The World Coal Association has jumped on this opportunity to turn the tide on Big Oil, whose European majors called on world governments last month to implement a carbon pricing system to help phase out coal – a call backed by Woodside Petroleum CEO Peter Coleman.
The view put forward by Royal Dutch Shell, BP, Statoil, Total and Eni was at odds, however, with their US counterparts Chevron and ExxonMobil, with the latter’s CEO Rex Tillerson calling it an impractical solution that consumers would never get behind.
Then came this over the weekend in the document produced by the University of Cambridge’s Institute for Sustainability Leadership: “Another powerful way to reflect and manage true costs is to remove or redirect subsidies that otherwise make unsustainable economic activity cheaper.
“For example, in relation to fossil fuels, soil damage, biodiversity loss or the perpetuation of poverty … governments should consider whether their current approach to subsidies may in fact be encouraging economic activities that run counter to sustainable development goals.”

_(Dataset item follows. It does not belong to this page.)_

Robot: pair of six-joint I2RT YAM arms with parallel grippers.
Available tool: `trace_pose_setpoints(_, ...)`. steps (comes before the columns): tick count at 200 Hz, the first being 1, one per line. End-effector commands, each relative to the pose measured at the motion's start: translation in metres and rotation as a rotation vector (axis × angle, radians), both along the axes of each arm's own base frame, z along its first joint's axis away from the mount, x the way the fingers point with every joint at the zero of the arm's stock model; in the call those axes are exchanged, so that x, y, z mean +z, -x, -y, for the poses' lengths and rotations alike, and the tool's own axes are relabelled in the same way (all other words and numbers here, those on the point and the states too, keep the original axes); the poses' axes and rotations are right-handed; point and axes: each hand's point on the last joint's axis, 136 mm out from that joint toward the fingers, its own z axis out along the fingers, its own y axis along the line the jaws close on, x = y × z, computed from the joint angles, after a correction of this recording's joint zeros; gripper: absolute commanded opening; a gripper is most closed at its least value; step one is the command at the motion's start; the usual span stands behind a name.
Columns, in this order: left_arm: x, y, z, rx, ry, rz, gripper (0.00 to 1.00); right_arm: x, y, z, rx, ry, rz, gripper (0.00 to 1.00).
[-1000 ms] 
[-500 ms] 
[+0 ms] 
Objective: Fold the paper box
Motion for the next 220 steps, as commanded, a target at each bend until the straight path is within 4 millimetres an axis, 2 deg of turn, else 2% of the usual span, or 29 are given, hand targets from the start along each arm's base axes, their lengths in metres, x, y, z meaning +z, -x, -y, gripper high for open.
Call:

The report said “novel fiscal policies” were required to ensure that the true costs of environmental and social externalities were borne by the economy rather than being “offloaded on society”.
“Examples of externalities include carbon emissions, various forms of pollution and waste, resource depletion, ecosystem loss and a wide range of social inequalities,” the report proffered.
“This task could be tackled, for example, by differentially taxing business activities according to their environmental and social impacts – and rewarding positive performance.
“An example of this approach would be the use of revenues raised from carbon pricing to enable private financing of low carbon, climate resilient infrastructure.”
New WCA CEO Benjamin Sporton took the opening and took it, especially given the International Energy Agency has indicated that subsidies to coal represent roughly 0.5% of total fossil fuel subsidies.
He said coal was an affordable fuel, which was why subsidies to coal were virtually non-existent compared to those for other fossil fuels.
“If the oil and gas industry is serious in its commitment to climate action it should support a phase out of fossil fuel subsidies,” he said.
“Removing inefficient subsidies to the oil and gas industry is part of that reform.
“Any move to reform fossil fuel subsidies, however, must be accompanied by policy parity for all low emissions technologies. Clean energy investment between 2004 and 2013 totalled almost $2 trillion, of that only $20 billion went into cleaner fossil fuel technologies like carbon capture and storage.”
A recent International Energy Agency report showed that renewables would contribute 30% of the effort to the 2C target while carbon capture and storage would contribute 14%.
Sporton said that if CCS was expected to contribute about 50% of the carbon dioxide mitigation of renewables, then it should constitute 50% of the investment – yet, at present, it’s barely 1%.
“We must put all low emission energy sources on an equal footing to make sure we have the best hope of achieving global climate objectives,” Sporton said.
“However, I reject the notion that untaxed externalities should be considered subsidies as recently proposed by the International Monetary Fund.
“The IMF model fails to account for the significant benefits that access to affordable, reliable electricity from coal brings to economies. If you are going to price external costs you should also price external benefits.
“Some commentators like to point to the health effects of air pollution caused by burning coal in older less efficient plants in China.
“What they fail to point out is that over the past three decades 600 million people have been lifted out of poverty in China in an economic revolution powered by coal. Taking those millions of people out of poverty has no doubt had dramatic health benefits.”